Post-Operative Management:
(On POD #2, nurse reports over two liters of urine output in the last hour.)
How would you treat this patient?
- (A 34-year-old, 98 kg, male presents for transphenoidal resection of a pituitary adenoma in the sitting position. He complains of progressive headache, blurred vision, and rhinorrhea over the last 3 months.*
- PMHx: Hypertension, GERD, Obstructive Sleep Apnea - on CPAP, Diabetes mellitus - diet controlled*
- Meds: Propranolol, HCTZ, Omeprazole, Octreotide, and Bromocriptine*
- Allergies: NKDA*
- PE: Vital Signs: HR = 54, BP = 140/62 mmHg, RR = 18, Temp = 37.1 °C, Weight = 98 kg, Height = 176 cm*
- Airway: Mallampati II, large protruding mandible, large tongue, TMD > 9cm, hoarse voice*
- General: large hands and feet, broad prominent frontal bone*
- Lungs: Clear to auscultation*
- Cardiovascular: regular rate and rhythm*
- Labs: Hgb = 12.1 gm/dl, glucose = 201 mg/dL, cortisol = 4 mcg/dL, K+ = 4.2 mEq/L*
- EKG: left ventricular hypertrophy*
- CT: 10 mm anterior pituitary mass without suprasellar extension, diffuse skeletal overgrowth)*
The form of diabetes insipidus that occurs following transphenoidal hypophysectomy is almost always central diabetes insipidus (decreased ADH production) rather than nephrogenic diabetes insipidus (abnormal response of renal tubules to circulating ADH).
Therefore, I would –
- replace the urinary loss of hypo-osmolar, low sodium fluids with 1/2 normal saline (while D5W is sometimes used in this situation, I would avoid it in this diabetic patient) at a rate equal to hourly maintenance requirements plus two thirds of the previous hour’s urine output (alternatively, replacement could be based on maintenance requirements plus the previous hour’s urine output less 50 mL).

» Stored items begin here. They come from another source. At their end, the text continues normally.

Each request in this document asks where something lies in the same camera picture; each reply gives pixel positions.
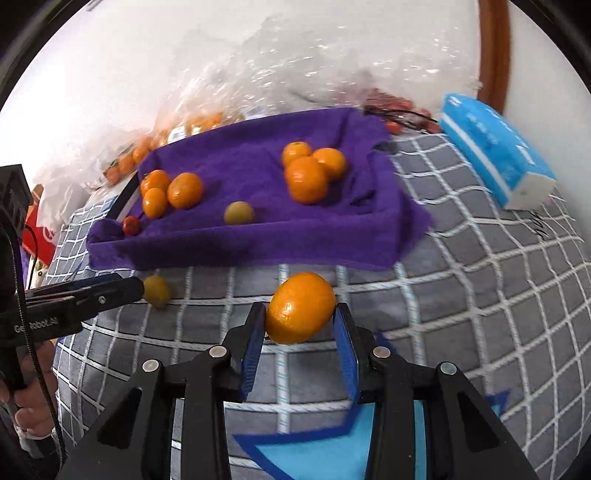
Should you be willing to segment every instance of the black cord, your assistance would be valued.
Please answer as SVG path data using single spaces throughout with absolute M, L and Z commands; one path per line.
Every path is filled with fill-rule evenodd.
M 12 255 L 12 267 L 14 270 L 14 281 L 15 286 L 17 289 L 17 303 L 18 303 L 18 313 L 21 316 L 21 326 L 22 331 L 25 335 L 25 343 L 27 344 L 27 351 L 31 360 L 33 362 L 33 370 L 35 371 L 35 375 L 39 381 L 39 386 L 41 387 L 41 392 L 43 392 L 43 397 L 45 398 L 45 402 L 47 403 L 47 408 L 49 408 L 49 413 L 51 415 L 51 419 L 53 421 L 53 426 L 56 428 L 56 435 L 57 435 L 57 454 L 60 458 L 60 470 L 66 461 L 66 447 L 64 443 L 64 436 L 61 431 L 60 422 L 57 418 L 56 408 L 51 401 L 51 395 L 49 393 L 49 389 L 47 388 L 47 383 L 45 382 L 45 377 L 43 376 L 43 371 L 41 370 L 41 365 L 39 364 L 39 357 L 37 356 L 37 350 L 35 349 L 35 344 L 33 343 L 33 332 L 31 331 L 31 326 L 29 322 L 25 319 L 23 305 L 26 306 L 26 299 L 25 299 L 25 292 L 24 289 L 18 288 L 18 278 L 19 275 L 22 276 L 22 268 L 20 265 L 17 265 L 17 259 L 15 257 L 15 251 L 19 248 L 16 239 L 12 238 L 7 230 L 4 228 L 3 225 L 2 231 L 4 235 L 8 238 L 8 242 L 11 245 L 11 255 Z
M 25 224 L 25 229 L 31 232 L 33 241 L 35 242 L 35 260 L 33 261 L 33 267 L 31 269 L 31 274 L 29 275 L 29 285 L 27 286 L 27 290 L 30 290 L 31 285 L 33 284 L 33 274 L 35 273 L 35 267 L 37 266 L 37 258 L 39 256 L 39 244 L 37 243 L 37 236 L 35 235 L 35 231 L 32 229 L 32 227 Z
M 400 118 L 396 115 L 393 115 L 394 113 L 398 113 L 398 114 L 404 114 L 404 115 L 415 115 L 418 116 L 424 120 L 429 120 L 430 122 L 433 122 L 434 124 L 438 124 L 439 122 L 437 122 L 437 120 L 435 120 L 434 118 L 431 118 L 428 115 L 423 115 L 422 113 L 418 113 L 418 112 L 413 112 L 412 110 L 403 110 L 403 109 L 385 109 L 385 108 L 380 108 L 377 106 L 372 106 L 372 105 L 366 105 L 365 106 L 365 113 L 366 114 L 371 114 L 371 115 L 377 115 L 377 116 L 381 116 L 387 120 L 391 120 L 392 122 L 396 122 L 396 121 L 400 121 Z

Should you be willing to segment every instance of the fruit on towel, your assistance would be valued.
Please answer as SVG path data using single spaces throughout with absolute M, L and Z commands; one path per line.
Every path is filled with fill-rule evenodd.
M 163 308 L 172 298 L 170 288 L 160 275 L 144 280 L 144 300 L 157 309 Z
M 139 190 L 143 197 L 149 189 L 160 189 L 166 192 L 168 185 L 170 185 L 168 173 L 164 170 L 153 170 L 139 184 Z
M 252 223 L 254 217 L 255 211 L 247 202 L 233 202 L 226 208 L 223 221 L 227 225 L 244 225 Z
M 132 154 L 128 153 L 127 155 L 120 157 L 117 165 L 119 166 L 121 177 L 129 175 L 135 169 L 135 162 Z
M 191 172 L 181 173 L 168 186 L 168 202 L 174 208 L 186 210 L 201 201 L 203 192 L 203 182 L 197 175 Z
M 137 235 L 142 231 L 142 225 L 139 218 L 129 215 L 121 222 L 121 229 L 125 235 Z
M 283 166 L 287 167 L 296 158 L 309 157 L 312 155 L 312 149 L 306 142 L 292 142 L 283 149 Z
M 333 289 L 324 278 L 311 272 L 298 273 L 273 295 L 265 329 L 277 343 L 303 342 L 322 330 L 335 305 Z
M 121 173 L 119 167 L 114 166 L 105 170 L 105 178 L 109 182 L 109 185 L 116 185 L 121 180 Z
M 144 195 L 142 208 L 146 217 L 156 219 L 162 217 L 166 212 L 168 203 L 166 201 L 166 194 L 160 189 L 149 189 Z
M 329 181 L 338 180 L 349 168 L 345 156 L 335 148 L 319 148 L 312 156 L 322 165 Z
M 285 180 L 291 197 L 304 205 L 321 201 L 329 191 L 325 170 L 314 157 L 292 161 L 285 169 Z

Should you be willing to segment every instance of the green lime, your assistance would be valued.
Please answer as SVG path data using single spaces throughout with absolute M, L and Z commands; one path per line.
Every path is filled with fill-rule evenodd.
M 247 202 L 234 202 L 226 208 L 223 221 L 227 225 L 244 225 L 245 223 L 252 223 L 254 217 L 255 211 Z
M 171 298 L 170 288 L 160 275 L 152 275 L 144 280 L 144 299 L 150 305 L 161 309 Z

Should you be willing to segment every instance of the plastic bag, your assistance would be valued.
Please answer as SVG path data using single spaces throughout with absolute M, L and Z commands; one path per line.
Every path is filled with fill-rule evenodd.
M 173 61 L 173 85 L 158 111 L 151 149 L 242 119 L 233 108 L 228 69 L 234 45 L 190 32 Z
M 247 118 L 361 106 L 373 87 L 350 29 L 310 19 L 267 19 L 232 62 L 237 105 Z
M 59 232 L 78 208 L 84 206 L 90 193 L 72 177 L 69 167 L 53 167 L 44 179 L 44 190 L 39 201 L 37 226 Z M 52 242 L 57 243 L 58 235 Z
M 70 144 L 35 175 L 35 183 L 44 186 L 37 226 L 59 232 L 92 190 L 128 178 L 150 152 L 150 142 L 144 131 L 107 128 L 83 145 Z
M 268 18 L 233 50 L 192 32 L 179 48 L 176 81 L 158 114 L 152 148 L 243 119 L 375 105 L 376 98 L 404 100 L 422 116 L 400 122 L 435 131 L 425 117 L 440 109 L 445 94 L 478 90 L 477 62 L 459 48 L 465 38 L 453 26 L 456 3 L 442 7 L 442 22 L 425 17 L 433 8 L 425 0 L 412 2 L 410 18 L 400 6 L 382 15 L 371 0 L 363 8 L 298 7 L 291 15 Z M 427 19 L 431 33 L 424 27 Z M 419 35 L 409 37 L 413 31 Z

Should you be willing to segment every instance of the blue gripper pad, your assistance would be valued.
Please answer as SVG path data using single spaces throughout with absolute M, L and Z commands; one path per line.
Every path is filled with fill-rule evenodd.
M 340 367 L 343 372 L 343 382 L 349 393 L 349 398 L 355 402 L 359 399 L 359 362 L 353 350 L 353 344 L 345 326 L 345 318 L 339 306 L 335 310 L 333 333 L 335 335 L 336 349 L 339 353 Z
M 251 336 L 248 339 L 248 346 L 246 353 L 242 359 L 242 381 L 240 384 L 240 391 L 244 400 L 252 391 L 255 384 L 256 368 L 261 357 L 262 343 L 265 340 L 265 316 L 258 315 L 255 319 L 255 326 L 252 330 Z

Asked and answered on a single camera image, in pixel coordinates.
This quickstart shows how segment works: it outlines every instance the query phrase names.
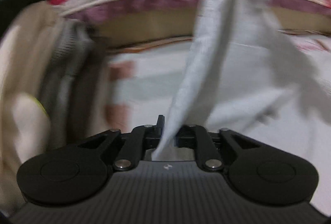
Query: cloth fold
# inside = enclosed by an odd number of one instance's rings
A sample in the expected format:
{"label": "cloth fold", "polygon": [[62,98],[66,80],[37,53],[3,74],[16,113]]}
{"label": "cloth fold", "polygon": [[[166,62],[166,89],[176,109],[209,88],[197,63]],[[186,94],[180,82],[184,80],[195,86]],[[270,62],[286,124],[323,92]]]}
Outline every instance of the cloth fold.
{"label": "cloth fold", "polygon": [[[71,24],[70,30],[65,32],[64,39],[67,42],[62,43],[58,49],[55,50],[56,62],[63,61],[62,71],[63,76],[58,84],[58,91],[56,92],[55,100],[52,102],[51,113],[51,122],[52,130],[49,141],[49,148],[54,149],[67,144],[67,119],[69,117],[70,110],[70,101],[73,96],[73,85],[75,80],[77,80],[83,66],[86,63],[87,57],[93,49],[94,43],[89,38],[86,27],[82,22],[79,21],[70,21],[67,20],[67,23]],[[49,95],[50,92],[46,91],[43,93],[48,95],[47,98],[44,98],[43,102],[49,102],[50,98],[52,99],[54,94]]]}
{"label": "cloth fold", "polygon": [[[49,4],[35,3],[20,12],[1,41],[0,209],[6,212],[23,201],[17,169],[45,150],[49,118],[35,97],[63,22]],[[27,143],[31,136],[34,142]]]}
{"label": "cloth fold", "polygon": [[61,79],[65,75],[67,64],[72,59],[77,45],[76,24],[77,22],[74,20],[65,20],[63,30],[55,43],[51,60],[39,89],[38,100],[50,117],[53,116]]}
{"label": "cloth fold", "polygon": [[[182,124],[233,129],[314,164],[320,181],[312,203],[331,214],[331,98],[321,83],[331,73],[319,72],[277,31],[266,1],[202,1],[185,75],[152,160],[178,160],[173,138]],[[262,116],[269,122],[261,124]]]}
{"label": "cloth fold", "polygon": [[105,76],[107,45],[92,38],[94,41],[86,61],[72,84],[68,106],[67,142],[95,135],[109,129],[103,123],[107,94],[108,76]]}

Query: white cloth
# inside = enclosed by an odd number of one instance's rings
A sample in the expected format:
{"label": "white cloth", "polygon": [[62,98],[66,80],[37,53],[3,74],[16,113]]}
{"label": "white cloth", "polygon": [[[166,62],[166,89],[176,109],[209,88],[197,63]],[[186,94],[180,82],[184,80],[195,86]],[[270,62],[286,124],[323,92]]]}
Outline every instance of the white cloth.
{"label": "white cloth", "polygon": [[0,44],[0,210],[23,202],[16,183],[19,166],[45,150],[49,118],[34,97],[63,27],[46,2],[25,8]]}
{"label": "white cloth", "polygon": [[[176,159],[173,137],[183,123],[227,127],[314,164],[320,181],[312,203],[331,214],[331,99],[321,84],[327,73],[276,31],[264,2],[203,0],[185,76],[152,159]],[[278,117],[259,123],[270,111]]]}

If the hourly fluid requirements exceeded 350 mL, I would–
- administer aqueous vasopressin or desmopressin (DDAVP) to replace the patient’s ADH.

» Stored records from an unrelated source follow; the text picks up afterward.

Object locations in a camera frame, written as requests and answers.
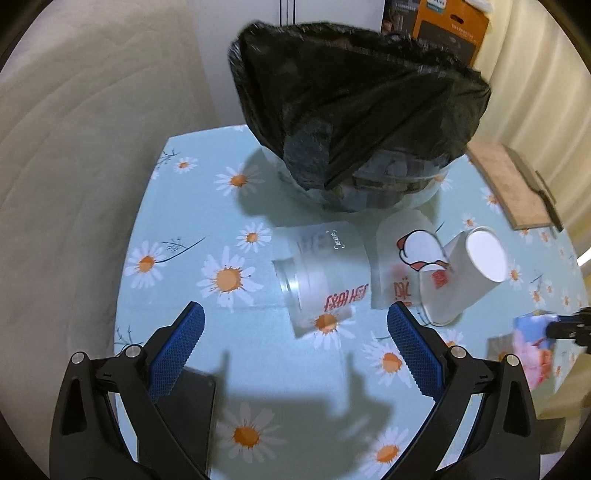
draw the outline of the orange cardboard box
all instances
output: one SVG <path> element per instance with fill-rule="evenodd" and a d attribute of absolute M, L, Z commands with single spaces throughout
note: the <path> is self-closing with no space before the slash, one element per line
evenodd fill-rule
<path fill-rule="evenodd" d="M 474 65 L 488 27 L 488 18 L 464 0 L 421 0 L 413 37 L 444 45 Z"/>

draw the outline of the wooden cutting board
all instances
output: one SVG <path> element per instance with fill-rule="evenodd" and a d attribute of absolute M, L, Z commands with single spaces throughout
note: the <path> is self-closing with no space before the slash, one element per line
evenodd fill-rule
<path fill-rule="evenodd" d="M 468 143 L 468 153 L 514 230 L 553 224 L 544 201 L 529 187 L 503 145 L 487 144 L 473 138 Z"/>

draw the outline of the cream pleated curtain
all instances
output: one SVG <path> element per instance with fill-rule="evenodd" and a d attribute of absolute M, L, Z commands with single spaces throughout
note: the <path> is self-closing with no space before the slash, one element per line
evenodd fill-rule
<path fill-rule="evenodd" d="M 477 135 L 540 172 L 580 255 L 591 247 L 591 74 L 538 0 L 492 1 L 475 64 L 492 96 Z"/>

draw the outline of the silver screw
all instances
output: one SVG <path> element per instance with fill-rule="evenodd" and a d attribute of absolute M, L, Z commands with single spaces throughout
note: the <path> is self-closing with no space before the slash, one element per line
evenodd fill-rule
<path fill-rule="evenodd" d="M 512 367 L 516 367 L 517 365 L 519 365 L 519 359 L 515 355 L 507 355 L 505 359 L 507 360 L 507 363 Z"/>
<path fill-rule="evenodd" d="M 127 347 L 127 349 L 125 350 L 125 356 L 128 356 L 129 358 L 135 358 L 141 353 L 141 351 L 141 347 L 137 345 L 132 345 L 130 347 Z"/>
<path fill-rule="evenodd" d="M 466 351 L 459 345 L 454 345 L 451 352 L 456 358 L 464 358 L 466 356 Z"/>
<path fill-rule="evenodd" d="M 73 364 L 81 364 L 82 360 L 84 360 L 84 354 L 82 352 L 76 352 L 74 355 L 72 355 Z"/>

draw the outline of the black plastic bag
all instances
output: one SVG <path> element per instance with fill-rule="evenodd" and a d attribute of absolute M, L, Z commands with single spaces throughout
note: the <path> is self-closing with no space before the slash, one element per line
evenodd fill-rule
<path fill-rule="evenodd" d="M 335 187 L 377 150 L 444 166 L 491 94 L 441 47 L 345 25 L 256 22 L 229 61 L 246 123 L 305 189 Z"/>

Post-Operative Management:
On the fourth postoperative day, the patient gradually develops hypotension that is refractory to fluid boluses and vasopressors.
What do you think?
- (A 34-year-old, 98 kg, male presents for transphenoidal resection of a pituitary adenoma in the sitting position. He complains of progressive headache, blurred vision, and rhinorrhea over the last 3 months.*
- PMHx: Hypertension, GERD, Obstructive Sleep Apnea - on CPAP, Diabetes mellitus - diet controlled*
- Meds: Propranolol, HCTZ, Omeprazole, Octreotide, and Bromocriptine*
- Allergies: NKDA*
- PE: Vital Signs: HR = 54, BP = 140/62 mmHg, RR = 18, Temp = 37.1 °C, Weight = 98 kg, Height = 176 cm*
- Airway: Mallampati II, large protruding mandible, large tongue, TMD > 9cm, hoarse voice*
- General: large hands and feet, broad prominent frontal bone*
- Lungs: Clear to auscultation*
- Cardiovascular: regular rate and rhythm*
- Labs: Hgb = 12.1 gm/dl, glucose = 201 mg/dL, cortisol = 4 mcg/dL, K+ = 4.2 mEq/L*
- EKG: left ventricular hypertrophy*
- CT: 10 mm anterior pituitary mass without suprasellar extension, diffuse skeletal overgrowth)*
This patient’s refractory hypotension is concerning because it may be associated with adrenal insufficiency secondary to panhypopituitarism or pituitary apoplexy, a known complication of surgical hypophysectomy.
This diagnosis could be confirmed by –
- identifying decreased cortisol and ACTH plasma concentrations, and
would require specific hormone replacement therapy, including glucocorticoids, mineralocorticoids, and thyroid hormone.